An unexpected character we’re introduced to on this album is ‘romantic Ken’, an ever so slightly pitched up version of himself found on tracks such as ‘Succubus’, ‘Paranoid’ featuring Lil Uzi Vert and Destroy Lonely, ‘Nightcore’, ‘Nightcore 2’ and fan favourite ‘i need u’. It’s fitting, given that the rapper is named after Barbie’s boyfriend, that this version of himself he channels through his music is a dreadfully hopeless romantic who pines over unrequited love and the hypnotic allure of women; seemingly to no avail. For the latter tracks on the album, including standout tracks ‘Jennifer’s Body’, ‘Overtime’ and ‘Vampire Hour’ we get ‘OG Ken’, Carson’s default voice, the rapper who coined the famous adlib ‘huh, huh, huh, huh…’ which we hear used almost like a leitmotif extensively across the album.
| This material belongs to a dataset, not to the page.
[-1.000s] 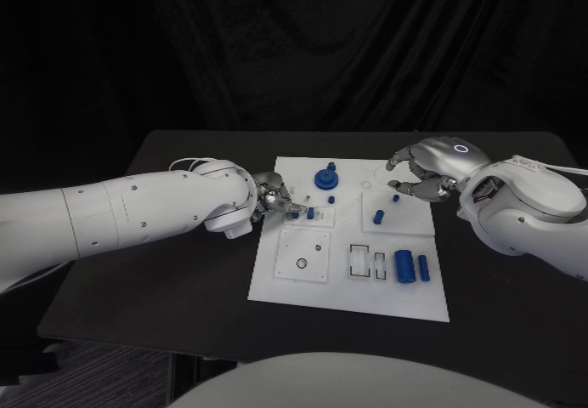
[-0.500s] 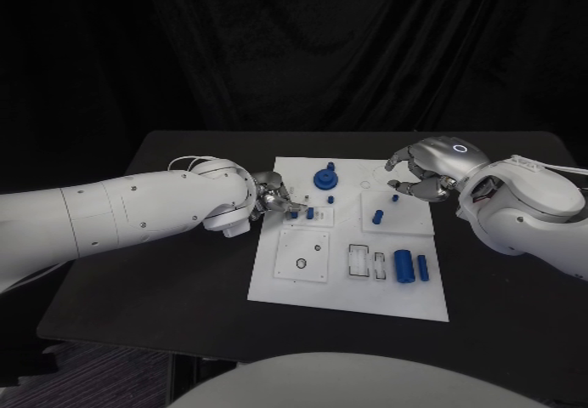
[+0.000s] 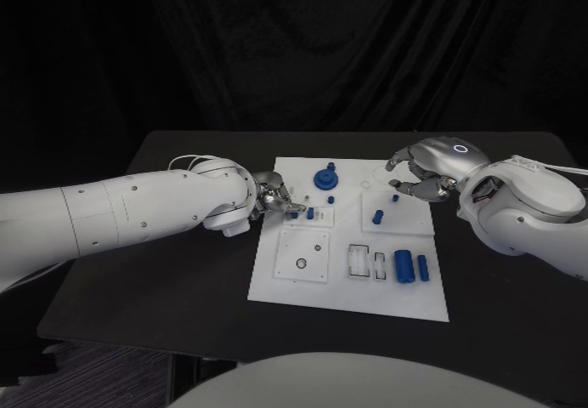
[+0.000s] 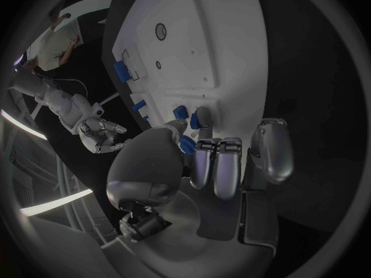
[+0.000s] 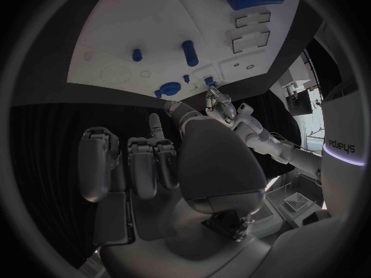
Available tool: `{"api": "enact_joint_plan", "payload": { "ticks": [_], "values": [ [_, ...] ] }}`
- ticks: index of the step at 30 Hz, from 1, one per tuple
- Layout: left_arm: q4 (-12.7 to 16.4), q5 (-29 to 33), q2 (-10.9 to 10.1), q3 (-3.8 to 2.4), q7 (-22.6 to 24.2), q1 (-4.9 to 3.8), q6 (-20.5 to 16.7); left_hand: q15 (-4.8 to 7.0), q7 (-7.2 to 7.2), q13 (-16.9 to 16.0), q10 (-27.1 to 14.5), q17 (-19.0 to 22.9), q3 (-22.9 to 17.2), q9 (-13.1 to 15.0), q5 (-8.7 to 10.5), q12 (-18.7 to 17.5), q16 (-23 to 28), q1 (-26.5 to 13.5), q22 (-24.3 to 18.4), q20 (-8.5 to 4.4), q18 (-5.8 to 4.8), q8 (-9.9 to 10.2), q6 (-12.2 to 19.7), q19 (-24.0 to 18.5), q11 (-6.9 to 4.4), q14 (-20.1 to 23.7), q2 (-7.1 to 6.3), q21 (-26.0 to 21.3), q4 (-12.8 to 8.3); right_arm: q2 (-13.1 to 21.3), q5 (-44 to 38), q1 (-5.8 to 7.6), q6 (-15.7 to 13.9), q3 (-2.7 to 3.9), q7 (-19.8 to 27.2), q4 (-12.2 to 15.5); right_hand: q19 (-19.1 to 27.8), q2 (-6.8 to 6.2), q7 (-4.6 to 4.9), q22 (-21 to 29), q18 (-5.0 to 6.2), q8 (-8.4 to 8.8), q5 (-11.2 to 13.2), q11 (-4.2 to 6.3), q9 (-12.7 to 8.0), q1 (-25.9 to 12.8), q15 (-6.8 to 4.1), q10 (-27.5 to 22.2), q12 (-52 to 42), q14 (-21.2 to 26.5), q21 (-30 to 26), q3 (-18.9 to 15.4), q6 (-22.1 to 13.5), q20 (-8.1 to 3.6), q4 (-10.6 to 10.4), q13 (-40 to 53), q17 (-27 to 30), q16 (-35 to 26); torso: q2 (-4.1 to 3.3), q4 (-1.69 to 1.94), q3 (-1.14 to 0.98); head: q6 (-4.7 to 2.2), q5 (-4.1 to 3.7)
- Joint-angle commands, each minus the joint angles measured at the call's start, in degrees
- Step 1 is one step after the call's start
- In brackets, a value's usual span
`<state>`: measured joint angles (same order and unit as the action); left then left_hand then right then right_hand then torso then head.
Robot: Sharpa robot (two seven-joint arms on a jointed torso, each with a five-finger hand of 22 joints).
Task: Assemble the parts on the task board
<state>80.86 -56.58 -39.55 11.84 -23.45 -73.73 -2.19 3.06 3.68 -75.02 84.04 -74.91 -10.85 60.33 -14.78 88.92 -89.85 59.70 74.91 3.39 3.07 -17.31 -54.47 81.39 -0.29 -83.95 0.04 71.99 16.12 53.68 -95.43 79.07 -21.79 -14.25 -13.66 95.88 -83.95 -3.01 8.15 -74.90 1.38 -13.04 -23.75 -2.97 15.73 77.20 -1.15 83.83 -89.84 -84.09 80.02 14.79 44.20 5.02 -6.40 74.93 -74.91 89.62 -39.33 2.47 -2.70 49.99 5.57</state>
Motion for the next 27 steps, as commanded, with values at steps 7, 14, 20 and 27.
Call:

It’s no surprise however, that the standout quality of AGC is its production. After all that’s always been Ken’s sonic identifier, the boundless amalgamation of genre’s delivered through innovations with electronic music. There’s hip-hop, hyperpop, heavy metal, grunge and trap all present. Adding to this, with a production powerhouse behind the album that credits the likes of AM, F1LTHY, GAB3, EPREME, EPM88, LIL88, LEGION, KP Beatz, Bart Howe, Bhristo, Clif Shayne, MaxFlames, MISOGI, Nick Spiders & more - it’s clear as day that the otherworldly atmosphere created by each track on the album is as a result of melding a vast melting pot of production skillset. Thus, hybridity is what defines this next chapter for Carson. From the way he explores his creative persona, right through to his approach to genre innovations, A Great Chaos arrives as an album that will help continue to define the rapper's burgeoning music legacy as a trailblazer both within Opium, and in his own right.